Investec economist warns SA about fiscal dangers

South Africa has to tread carefully not to slip into the euro zone like crisis in its path to address apartheid legacies via the heavy social welfare avenue.

This can be read from a piece penned by Investec economist Annabel Bishop. The piece is titled as follows: “Infrastructure outlook: noticeable service delivery has occurred but greater private sector involvement is needed with reduced state control”.

Bishop is pushing for a more pronounced role of the private sector in South Africa’s development path using an ideal she terms ‘economic freedom’ which she says is “defined by the Heritage foundation as the rule of law (property rights and freedom from corruption), regulatory efficiency, limited state intervention and open markets”

Her view clearly stands against the push by leftist partners of the ruling party who want an even more economically active state. Bishop’s view also stands against the hogging of cash (more than R500bn) by the South African private sector. But then she points out that “The enabling environment for doing business also needs to improve substantially in South Africa. Companies need to be able to price future risk, both those already operating in South Africa and foreign investors looking to fixed investment. Until companies can filter out political noise and ascertain which government policy proposals will become reality they will hold back on investment and job creation, hamstringing economic growth”.

Back to the fiscal debate, Bishop says there are serious risks for governments that “try to do everything, from comprehensive social welfare provision to attempting to bring unemployment down to low single digits”.

The alternative, says Bishop is to focus on enabling the private sector to create employment and financially secure individuals.

She says governments which try to do everything become financially unsustainable. “Financially unsustainable governments eventually deliver less and less, to the point where they can no longer provide welfare or pay their civil servants. This is the crisis playing out in the euro zone.
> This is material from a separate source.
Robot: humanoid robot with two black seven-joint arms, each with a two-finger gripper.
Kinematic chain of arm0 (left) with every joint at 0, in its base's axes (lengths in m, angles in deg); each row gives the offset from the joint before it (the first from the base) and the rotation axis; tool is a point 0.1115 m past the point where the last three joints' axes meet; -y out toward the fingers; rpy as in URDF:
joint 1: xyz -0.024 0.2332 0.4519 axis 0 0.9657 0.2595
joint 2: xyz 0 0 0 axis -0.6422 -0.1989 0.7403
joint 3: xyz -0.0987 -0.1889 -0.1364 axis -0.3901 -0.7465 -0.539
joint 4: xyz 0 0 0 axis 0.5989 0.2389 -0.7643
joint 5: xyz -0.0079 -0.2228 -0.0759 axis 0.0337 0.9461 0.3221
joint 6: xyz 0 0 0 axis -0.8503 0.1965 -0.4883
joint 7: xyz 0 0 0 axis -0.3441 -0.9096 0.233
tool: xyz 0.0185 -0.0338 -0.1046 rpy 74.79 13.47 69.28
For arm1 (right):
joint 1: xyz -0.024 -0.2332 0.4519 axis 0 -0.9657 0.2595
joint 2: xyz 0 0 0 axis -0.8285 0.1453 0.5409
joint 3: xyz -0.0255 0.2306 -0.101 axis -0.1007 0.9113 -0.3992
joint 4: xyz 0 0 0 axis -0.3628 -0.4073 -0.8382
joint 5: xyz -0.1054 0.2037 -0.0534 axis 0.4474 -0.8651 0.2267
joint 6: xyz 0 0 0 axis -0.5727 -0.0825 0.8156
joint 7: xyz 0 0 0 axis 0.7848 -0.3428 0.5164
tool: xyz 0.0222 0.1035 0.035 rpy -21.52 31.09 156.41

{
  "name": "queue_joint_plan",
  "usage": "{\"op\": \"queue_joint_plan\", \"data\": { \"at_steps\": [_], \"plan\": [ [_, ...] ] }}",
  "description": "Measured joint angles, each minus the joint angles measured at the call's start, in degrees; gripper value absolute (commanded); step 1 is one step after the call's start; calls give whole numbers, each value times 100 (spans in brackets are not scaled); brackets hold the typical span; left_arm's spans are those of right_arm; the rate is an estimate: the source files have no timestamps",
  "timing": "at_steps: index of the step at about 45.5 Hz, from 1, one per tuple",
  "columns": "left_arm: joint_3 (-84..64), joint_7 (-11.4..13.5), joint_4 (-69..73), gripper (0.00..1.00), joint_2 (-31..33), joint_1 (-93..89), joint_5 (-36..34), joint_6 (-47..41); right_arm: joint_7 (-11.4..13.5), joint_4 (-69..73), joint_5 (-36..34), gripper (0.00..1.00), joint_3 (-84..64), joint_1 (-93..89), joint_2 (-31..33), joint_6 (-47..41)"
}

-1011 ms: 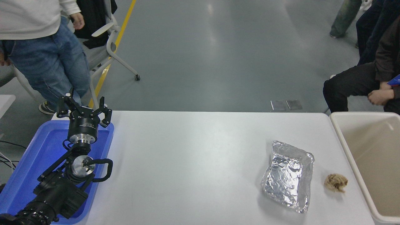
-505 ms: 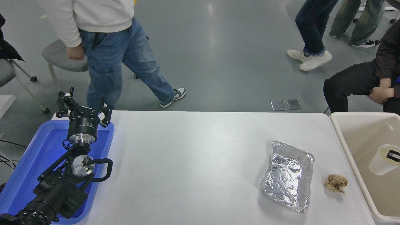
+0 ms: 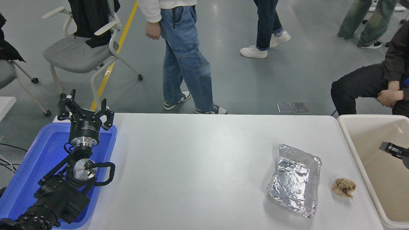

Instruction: Pick up paper cup place in dustbin

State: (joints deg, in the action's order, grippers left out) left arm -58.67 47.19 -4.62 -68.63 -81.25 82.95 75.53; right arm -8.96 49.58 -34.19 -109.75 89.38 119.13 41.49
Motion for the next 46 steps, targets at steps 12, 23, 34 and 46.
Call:
{"op": "queue_joint_plan", "data": {
  "at_steps": [12, 23, 34, 46],
  "plan": [
    [1, 0, -2, 99, 2, -3, 0, 0, -3, 2332, 290, 100, -1551, 2418, 549, -63],
    [2, 0, -1, 99, 1, 0, 1, 0, -19, 4402, 301, 100, -3311, 5079, 62, -533],
    [0, -1, -1, 99, 1, 0, 1, 0, -23, 5710, -600, 100, -4030, 6737, -1158, -1371],
    [0, -1, 0, 99, -1, 1, 0, 0, -15, 6297, -2215, 100, -3974, 7821, -2713, -2327]
  ]
}}
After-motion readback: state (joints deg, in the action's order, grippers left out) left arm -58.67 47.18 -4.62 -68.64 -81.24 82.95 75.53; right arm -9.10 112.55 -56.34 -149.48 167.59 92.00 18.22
Countries such as Greece created bloated and expensive civil services, with deep and comprehensive welfare benefits for the population that proved unaffordable.
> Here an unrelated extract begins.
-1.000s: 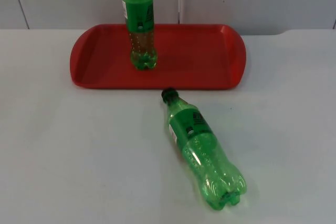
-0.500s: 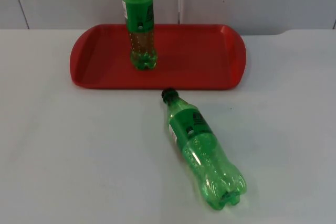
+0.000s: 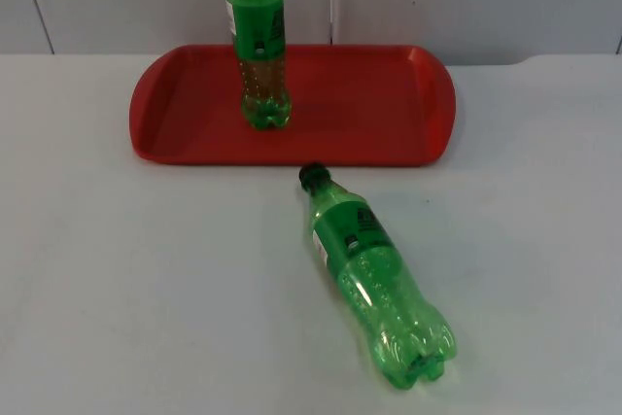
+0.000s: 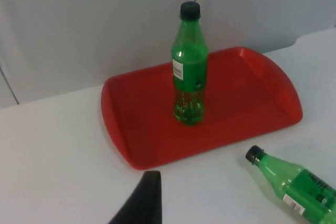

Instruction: Place the bottle upright on the tray.

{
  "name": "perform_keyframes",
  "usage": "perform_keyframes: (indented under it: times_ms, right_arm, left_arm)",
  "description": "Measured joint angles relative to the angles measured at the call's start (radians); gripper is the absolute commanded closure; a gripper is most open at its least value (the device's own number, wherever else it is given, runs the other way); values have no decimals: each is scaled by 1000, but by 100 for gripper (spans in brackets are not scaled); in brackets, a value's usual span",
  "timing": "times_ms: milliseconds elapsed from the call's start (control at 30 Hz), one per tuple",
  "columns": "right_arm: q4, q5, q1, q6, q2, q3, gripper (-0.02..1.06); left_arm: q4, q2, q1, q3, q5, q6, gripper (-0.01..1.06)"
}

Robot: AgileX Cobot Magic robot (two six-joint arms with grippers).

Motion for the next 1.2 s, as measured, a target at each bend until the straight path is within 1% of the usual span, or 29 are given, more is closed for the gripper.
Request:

“Germany and other wealthy euro members are now bailing out bankrupt Greece, Portugal and Ireland, and are in the process of beginning Spain’s bailout. South Africa needs to remember it has no-one to bail it out. Indeed, Lesotho and Zimbabwe, both countries with low levels of economic freedom and high levels of state control, rely on SA for financial support”.
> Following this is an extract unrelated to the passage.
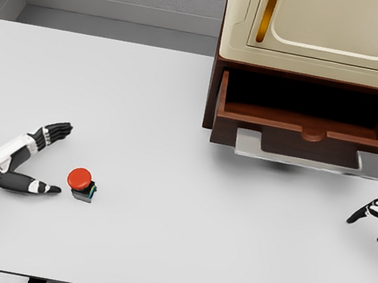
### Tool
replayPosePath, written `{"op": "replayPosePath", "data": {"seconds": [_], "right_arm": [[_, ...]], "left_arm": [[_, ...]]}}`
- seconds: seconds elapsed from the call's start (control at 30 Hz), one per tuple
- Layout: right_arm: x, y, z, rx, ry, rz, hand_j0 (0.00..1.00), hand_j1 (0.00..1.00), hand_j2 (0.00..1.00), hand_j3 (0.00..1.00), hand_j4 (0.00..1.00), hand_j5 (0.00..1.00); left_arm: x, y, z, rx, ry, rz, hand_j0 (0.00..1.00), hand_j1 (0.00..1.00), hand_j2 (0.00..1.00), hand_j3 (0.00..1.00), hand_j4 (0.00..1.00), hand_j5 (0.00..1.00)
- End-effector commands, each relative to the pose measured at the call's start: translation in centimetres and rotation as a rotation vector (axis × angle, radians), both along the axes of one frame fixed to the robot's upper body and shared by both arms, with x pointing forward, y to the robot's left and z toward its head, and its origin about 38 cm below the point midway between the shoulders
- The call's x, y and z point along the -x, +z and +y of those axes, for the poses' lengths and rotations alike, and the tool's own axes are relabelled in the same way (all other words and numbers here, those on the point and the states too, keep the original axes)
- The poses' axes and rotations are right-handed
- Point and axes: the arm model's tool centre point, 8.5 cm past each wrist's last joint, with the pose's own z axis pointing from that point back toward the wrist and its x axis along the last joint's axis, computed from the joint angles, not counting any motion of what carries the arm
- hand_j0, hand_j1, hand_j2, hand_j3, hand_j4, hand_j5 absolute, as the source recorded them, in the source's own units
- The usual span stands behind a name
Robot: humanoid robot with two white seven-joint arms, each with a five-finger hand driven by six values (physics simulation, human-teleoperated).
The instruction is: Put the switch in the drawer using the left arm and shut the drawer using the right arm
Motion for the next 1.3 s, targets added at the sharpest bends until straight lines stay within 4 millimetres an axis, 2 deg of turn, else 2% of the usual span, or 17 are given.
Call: {"op": "replayPosePath", "data": {"seconds": [0.0,0.27,0.57,0.7,1.0,1.23,1.27], "right_arm": [[-0.1,0.3,0.0,-0.019,-0.002,0.000,0.68,0.68,0.68,0.68,0.68,0.68],[-0.3,1.3,-0.1,-0.027,0.001,-0.005,0.67,0.67,0.67,0.67,0.67,0.67],[-0.7,3.2,-0.6,-0.022,-0.001,-0.035,0.66,0.66,0.66,0.66,0.66,0.66],[-0.7,3.2,-0.6,-0.019,0.000,-0.031,0.66,0.66,0.66,0.66,0.66,0.66],[-0.6,2.9,-0.7,-0.018,0.000,-0.020,0.66,0.66,0.66,0.66,0.66,0.66],[-0.6,2.9,-0.7,-0.018,0.000,-0.020,0.66,0.66,0.66,0.66,0.66,0.66],[-0.5,2.8,-0.6,-0.018,0.001,-0.019,0.66,0.66,0.66,0.66,0.66,0.66]], "left_arm": [[-0.2,1.4,-0.5,0.019,-0.020,-0.027,1.00,1.00,1.00,1.00,1.00,1.00],[1.2,1.1,-0.7,0.015,-0.041,-0.007,1.00,1.00,1.00,1.00,1.00,1.00],[2.2,1.2,-2.7,0.005,-0.097,-0.022,1.00,1.00,1.00,1.00,1.00,1.00],[2.9,0.6,-3.4,-0.021,-0.117,-0.019,1.00,1.00,1.00,1.00,1.00,1.00],[2.6,0.7,-4.0,-0.043,-0.134,-0.040,1.00,1.00,1.00,1.00,1.00,1.00],[2.0,0.8,-4.9,-0.024,-0.134,-0.061,0.79,0.79,0.79,0.79,0.79,0.79],[2.0,0.7,-5.0,-0.023,-0.133,-0.060,0.78,0.78,0.78,0.78,0.78,0.78]]}}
She adds that fiscal sustainability rests on the creation (and competitive taxation) of a strong and highly profitable private sector, with social welfare a temporary phenomenon to bridge the gap over the next decade until the bulk of the population can become self supporting. “This is how countries become wealthy, and sustainably eradicate poverty and reduce inequality and unemployment”.


Bishop notes that “The rise in economic freedom in South Africa since 1994 has meant that after tax income now averages R24 490 per person (excluding inflation), compared to 1994’s R17 320. This has essentially doubled real tax revenues, affording the considerable expansion of the social welfare net…”

She noted that South Africa has achieved a lot in the way of lifting people out of poverty since 1994. “The number of households with access to electricity has increased, from 5.2 million to 11.9 million, or by 127.9%, between 1996 and 2010”.

“The SAIRR further states that the proportion of all households with access to electricity increased from 58% to 83%. Access to piped water has also increased, from 7.2 million households to 12.7 million, or by 76.6% bringing the proportion with access to piped water from 80% to 89%. This means that together with increased access to social welfare transfer payments, which now cover 16 million people out of a population of 50 million, the proportion of South Africans living on less than $2/day has declined from 12% in 1994 to just 5% today (SAIRR data)”.


However notes Bishop, many South Africans remain in abject poverty, and for those left behind, service delivery has clearly been too slow. “It is impossible to sustainably eradicate the legacy of apartheid (in a manner that is fiscally sustainable and so does not result in eventual political unrest and overthrow) in a short space of time. Indeed, it is important to note that the service delivery protests (which combined with the mining strikes this year) are not a function of the failure of service delivery, but rather of its success and remaining inequality”.

She says the marked success has created expectations amongst those either waiting for their own services, or who are dissatisfied with other areas of delivery.

“To propel growth and reduce unemployment SA needs even more economic freedom, defined by the Heritage foundation as the rule of law (property rights and freedom from corruption), regulatory efficiency, limited state intervention and open markets”.

Bishop notes that “South Africa has already experienced significantly faster growth under the ANC (3.3% a year since 1994) than in the eighteen years prior to 1994 (growth averaged only 1.6% y/y), and living standards for the poorest have improved significantly (higher individual ownership of goods and use of services)”.

The size of the real economy has also virtually doubled. These successes have come on the greater degree of economic freedom followed once apartheid was abolished. As the entire population obtained the right to self determination, from choosing where to live, work and invest, to what to consume, own (including land) and trade, the economic potential of South Africa was raised”.